Our evaluation dataset contains data captured using an electric tricycle equipped with a sensor array and capturing hardware. The sensor array consists of a forward-looking, wide field of view RGB camera, (GoPro Hero4 black), providing high quality, time-stamped video information, a 77 GHz FMCW radar (Texas Instruments AWR1243) and a 3D lidar (Velodyne VLP-16). The camera was set to record frames in a FullHD resolution at 30 FPS. Its horizontal field of view after accounting for the fish-eye image deformation is approximately

90^{\circ}

. The Velodyne lidar contains 16 laser diodes that measure distance in a 360-degree circle up to 100 m. The beams are uniformly arranged over the

\pm 15^{\circ}

elevation, while the azimuth resolution is ∼

0 . 2^{\circ}

. The accuracy of the measured range of each beam is ±3 cm. The AWR1243 radar, on the other hand, contains only 3 transmit and 4 receive antennas.
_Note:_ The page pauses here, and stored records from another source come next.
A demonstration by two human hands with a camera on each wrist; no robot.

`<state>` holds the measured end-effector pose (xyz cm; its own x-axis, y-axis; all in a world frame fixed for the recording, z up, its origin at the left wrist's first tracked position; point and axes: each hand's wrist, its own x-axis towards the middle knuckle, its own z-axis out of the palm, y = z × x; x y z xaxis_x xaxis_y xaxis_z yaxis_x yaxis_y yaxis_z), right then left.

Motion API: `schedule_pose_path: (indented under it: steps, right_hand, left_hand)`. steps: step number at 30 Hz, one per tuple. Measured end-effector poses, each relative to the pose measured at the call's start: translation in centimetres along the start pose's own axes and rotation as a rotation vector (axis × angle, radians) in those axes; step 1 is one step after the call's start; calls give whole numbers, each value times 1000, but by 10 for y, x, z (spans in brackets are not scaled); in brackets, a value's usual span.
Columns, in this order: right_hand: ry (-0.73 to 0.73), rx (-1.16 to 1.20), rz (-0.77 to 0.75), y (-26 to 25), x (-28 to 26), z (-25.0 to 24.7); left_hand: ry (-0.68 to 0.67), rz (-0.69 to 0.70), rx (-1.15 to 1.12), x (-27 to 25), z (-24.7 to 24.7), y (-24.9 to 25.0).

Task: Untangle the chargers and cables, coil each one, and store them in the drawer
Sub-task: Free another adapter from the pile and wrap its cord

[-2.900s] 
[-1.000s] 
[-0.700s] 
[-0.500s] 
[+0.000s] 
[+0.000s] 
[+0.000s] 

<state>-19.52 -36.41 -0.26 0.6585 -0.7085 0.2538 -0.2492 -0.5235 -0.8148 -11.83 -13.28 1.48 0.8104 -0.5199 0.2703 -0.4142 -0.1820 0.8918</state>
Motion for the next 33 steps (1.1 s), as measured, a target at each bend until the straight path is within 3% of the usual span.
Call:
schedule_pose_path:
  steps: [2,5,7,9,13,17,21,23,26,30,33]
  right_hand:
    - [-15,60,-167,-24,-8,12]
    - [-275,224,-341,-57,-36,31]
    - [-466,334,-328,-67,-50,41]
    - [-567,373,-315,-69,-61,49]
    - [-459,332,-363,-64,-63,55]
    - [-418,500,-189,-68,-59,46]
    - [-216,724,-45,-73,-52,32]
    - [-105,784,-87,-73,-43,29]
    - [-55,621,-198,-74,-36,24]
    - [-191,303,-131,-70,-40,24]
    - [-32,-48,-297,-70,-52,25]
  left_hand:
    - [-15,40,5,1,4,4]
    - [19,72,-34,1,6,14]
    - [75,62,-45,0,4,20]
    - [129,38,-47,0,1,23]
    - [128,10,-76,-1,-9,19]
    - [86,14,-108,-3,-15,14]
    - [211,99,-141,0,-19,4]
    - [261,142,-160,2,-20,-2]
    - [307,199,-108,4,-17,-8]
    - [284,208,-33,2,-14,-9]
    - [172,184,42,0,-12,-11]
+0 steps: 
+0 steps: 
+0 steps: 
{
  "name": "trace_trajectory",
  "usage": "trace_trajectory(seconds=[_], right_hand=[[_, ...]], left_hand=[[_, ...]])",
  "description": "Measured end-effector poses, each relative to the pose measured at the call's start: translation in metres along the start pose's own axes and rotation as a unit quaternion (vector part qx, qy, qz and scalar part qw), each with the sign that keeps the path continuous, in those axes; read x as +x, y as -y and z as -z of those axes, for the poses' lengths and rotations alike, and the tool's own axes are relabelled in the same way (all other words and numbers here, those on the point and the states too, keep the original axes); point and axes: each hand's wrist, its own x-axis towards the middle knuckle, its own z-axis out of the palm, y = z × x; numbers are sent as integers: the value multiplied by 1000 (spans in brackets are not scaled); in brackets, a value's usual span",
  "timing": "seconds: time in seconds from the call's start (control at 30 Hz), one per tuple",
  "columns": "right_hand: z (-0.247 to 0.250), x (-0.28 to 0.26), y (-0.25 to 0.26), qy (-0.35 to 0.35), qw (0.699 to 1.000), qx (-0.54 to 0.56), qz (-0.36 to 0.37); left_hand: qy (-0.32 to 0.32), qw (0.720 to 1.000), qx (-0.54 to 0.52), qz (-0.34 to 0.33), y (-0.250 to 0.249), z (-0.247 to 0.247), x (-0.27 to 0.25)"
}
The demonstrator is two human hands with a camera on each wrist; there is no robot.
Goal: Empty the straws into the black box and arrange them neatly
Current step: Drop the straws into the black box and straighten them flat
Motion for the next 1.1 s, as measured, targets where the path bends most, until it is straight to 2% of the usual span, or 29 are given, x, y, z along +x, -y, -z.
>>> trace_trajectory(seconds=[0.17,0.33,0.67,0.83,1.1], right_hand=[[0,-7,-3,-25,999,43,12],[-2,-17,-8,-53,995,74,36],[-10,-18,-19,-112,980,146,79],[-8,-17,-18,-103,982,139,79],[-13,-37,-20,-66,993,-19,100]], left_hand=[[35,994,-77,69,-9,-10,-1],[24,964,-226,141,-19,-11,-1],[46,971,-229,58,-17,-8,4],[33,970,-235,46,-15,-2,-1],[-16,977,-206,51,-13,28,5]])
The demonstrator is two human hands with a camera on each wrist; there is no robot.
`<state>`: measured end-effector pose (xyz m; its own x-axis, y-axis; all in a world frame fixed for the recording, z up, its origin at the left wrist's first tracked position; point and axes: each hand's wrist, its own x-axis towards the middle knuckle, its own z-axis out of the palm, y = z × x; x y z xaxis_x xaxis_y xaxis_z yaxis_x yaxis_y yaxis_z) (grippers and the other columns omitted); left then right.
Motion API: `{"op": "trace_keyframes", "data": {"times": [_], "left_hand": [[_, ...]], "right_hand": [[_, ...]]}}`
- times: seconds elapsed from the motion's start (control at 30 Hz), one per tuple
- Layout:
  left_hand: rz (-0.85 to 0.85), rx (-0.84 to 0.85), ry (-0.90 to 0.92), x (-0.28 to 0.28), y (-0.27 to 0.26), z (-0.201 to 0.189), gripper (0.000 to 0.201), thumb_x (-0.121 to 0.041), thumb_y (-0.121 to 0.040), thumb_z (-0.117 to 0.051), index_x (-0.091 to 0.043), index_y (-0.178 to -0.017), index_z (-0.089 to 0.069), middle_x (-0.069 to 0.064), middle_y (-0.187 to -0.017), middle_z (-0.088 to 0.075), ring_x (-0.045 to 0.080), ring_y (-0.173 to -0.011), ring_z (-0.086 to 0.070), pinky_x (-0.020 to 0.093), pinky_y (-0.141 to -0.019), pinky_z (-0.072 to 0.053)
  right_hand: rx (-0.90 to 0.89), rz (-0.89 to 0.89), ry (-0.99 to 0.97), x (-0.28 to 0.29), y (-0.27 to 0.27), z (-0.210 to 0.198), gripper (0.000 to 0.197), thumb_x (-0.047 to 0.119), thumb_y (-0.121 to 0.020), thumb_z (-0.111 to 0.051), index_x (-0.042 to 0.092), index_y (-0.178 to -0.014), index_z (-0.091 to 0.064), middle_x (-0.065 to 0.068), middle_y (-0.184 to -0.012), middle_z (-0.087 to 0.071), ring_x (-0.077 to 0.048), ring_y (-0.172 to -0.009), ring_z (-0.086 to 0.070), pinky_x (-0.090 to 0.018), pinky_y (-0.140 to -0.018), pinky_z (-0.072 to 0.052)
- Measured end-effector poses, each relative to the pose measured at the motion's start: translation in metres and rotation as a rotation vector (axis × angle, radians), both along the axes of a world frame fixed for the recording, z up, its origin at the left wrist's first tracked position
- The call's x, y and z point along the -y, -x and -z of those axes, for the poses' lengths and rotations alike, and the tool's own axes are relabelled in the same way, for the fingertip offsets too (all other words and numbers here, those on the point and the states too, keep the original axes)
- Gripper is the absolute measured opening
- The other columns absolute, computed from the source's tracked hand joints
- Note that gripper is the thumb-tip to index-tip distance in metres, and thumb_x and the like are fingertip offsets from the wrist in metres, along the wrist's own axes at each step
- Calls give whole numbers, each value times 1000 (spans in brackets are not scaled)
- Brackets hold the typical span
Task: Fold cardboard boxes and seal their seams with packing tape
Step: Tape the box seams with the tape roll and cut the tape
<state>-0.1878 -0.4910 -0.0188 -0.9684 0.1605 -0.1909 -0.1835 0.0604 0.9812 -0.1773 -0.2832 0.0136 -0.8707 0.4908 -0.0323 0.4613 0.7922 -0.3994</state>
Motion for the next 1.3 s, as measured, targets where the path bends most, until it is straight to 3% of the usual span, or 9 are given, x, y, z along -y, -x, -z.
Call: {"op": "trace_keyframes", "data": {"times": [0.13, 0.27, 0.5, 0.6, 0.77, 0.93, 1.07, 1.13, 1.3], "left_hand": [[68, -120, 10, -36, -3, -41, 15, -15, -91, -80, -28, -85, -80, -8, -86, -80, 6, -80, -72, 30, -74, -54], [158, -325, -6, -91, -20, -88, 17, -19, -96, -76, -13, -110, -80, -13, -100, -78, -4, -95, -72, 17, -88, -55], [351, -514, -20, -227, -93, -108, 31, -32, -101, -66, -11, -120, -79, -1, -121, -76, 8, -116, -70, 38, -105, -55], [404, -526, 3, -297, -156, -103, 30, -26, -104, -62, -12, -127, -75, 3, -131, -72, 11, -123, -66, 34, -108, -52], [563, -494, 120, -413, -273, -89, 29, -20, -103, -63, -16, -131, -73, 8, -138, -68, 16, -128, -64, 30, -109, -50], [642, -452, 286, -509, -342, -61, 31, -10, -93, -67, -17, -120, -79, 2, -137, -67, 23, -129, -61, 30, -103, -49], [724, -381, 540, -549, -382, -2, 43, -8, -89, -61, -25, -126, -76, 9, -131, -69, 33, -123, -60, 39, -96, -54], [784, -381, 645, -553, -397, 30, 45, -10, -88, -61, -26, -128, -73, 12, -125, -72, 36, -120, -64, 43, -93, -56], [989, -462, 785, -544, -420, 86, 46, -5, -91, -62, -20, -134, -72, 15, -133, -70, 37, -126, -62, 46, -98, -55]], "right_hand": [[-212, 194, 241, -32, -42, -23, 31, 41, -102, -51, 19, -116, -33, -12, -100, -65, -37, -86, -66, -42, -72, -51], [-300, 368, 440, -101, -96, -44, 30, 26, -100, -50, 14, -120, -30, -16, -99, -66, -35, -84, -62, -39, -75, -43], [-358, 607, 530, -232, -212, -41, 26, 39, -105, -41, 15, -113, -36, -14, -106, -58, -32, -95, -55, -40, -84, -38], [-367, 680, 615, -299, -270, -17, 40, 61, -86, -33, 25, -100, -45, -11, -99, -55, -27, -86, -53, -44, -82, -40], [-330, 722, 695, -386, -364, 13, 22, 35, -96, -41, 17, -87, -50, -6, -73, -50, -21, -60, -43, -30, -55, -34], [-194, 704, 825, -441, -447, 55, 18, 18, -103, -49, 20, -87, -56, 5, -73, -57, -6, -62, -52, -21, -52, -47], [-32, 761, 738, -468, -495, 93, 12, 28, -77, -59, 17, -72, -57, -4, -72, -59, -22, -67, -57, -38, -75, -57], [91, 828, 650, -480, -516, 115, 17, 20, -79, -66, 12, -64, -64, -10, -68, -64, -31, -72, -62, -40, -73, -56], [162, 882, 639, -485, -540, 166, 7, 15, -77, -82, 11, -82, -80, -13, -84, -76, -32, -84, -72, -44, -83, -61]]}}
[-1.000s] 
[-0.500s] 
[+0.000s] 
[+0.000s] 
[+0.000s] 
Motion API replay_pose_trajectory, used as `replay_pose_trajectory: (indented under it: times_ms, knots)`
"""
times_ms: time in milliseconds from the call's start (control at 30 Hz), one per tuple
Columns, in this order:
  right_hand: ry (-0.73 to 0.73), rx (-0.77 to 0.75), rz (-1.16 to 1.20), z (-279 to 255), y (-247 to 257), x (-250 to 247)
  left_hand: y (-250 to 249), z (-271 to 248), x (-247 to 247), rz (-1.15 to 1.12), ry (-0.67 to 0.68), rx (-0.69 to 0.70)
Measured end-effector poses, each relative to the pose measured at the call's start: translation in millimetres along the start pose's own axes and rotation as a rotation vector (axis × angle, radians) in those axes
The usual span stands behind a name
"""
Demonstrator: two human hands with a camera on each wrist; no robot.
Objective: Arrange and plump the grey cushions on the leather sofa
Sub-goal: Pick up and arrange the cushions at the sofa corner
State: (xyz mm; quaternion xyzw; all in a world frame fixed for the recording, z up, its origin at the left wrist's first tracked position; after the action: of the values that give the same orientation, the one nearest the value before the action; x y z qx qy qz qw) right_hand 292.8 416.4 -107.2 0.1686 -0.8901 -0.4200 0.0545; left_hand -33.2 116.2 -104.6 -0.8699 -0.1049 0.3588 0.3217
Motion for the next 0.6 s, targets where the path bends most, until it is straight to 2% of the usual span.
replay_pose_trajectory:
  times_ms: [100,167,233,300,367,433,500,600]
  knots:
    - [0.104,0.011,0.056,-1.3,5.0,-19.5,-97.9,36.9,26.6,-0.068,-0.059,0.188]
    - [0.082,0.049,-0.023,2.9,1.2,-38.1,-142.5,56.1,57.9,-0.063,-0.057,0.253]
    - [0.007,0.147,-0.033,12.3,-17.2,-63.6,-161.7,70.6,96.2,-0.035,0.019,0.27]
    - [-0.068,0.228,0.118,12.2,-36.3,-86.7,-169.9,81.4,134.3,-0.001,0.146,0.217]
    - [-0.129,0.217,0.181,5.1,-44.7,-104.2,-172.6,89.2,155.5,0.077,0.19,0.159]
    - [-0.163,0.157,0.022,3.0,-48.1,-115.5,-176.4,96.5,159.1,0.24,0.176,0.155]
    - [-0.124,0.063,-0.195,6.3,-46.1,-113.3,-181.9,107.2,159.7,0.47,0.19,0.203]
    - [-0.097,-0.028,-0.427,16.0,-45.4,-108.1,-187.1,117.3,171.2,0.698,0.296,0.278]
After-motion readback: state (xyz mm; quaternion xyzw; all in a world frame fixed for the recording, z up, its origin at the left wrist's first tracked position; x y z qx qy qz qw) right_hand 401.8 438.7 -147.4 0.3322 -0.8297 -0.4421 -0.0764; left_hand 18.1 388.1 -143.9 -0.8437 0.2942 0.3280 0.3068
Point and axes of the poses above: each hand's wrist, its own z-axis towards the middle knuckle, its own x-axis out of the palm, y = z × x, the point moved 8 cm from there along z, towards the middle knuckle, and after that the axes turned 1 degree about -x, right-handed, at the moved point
We used a configuration of the AWR1243 radar that allows for a range resolution of 36.5 cm with maximal range of 46.72 m, and Doppler resolution of 0.21 ms⁻¹ with a maximal unambiguous velocity of 50 kmh⁻¹. Due to the low number of antennas which are arranged in a horizontal pattern, the radar can sense in a single elevation plane with an angular resolution of

11 . 25^{\circ}

. The sensor constellation is as depicted on Figure 3 with the area of interest defined by the intersection of the camera and radar fields of view ∼

[- 45^{\circ}, 45^{\circ}]

. Vehicle odometry is estimated at run-time using the lidar data and the algorithm from our previous work [56] allowing tracking to be performed accurately in global coordinates.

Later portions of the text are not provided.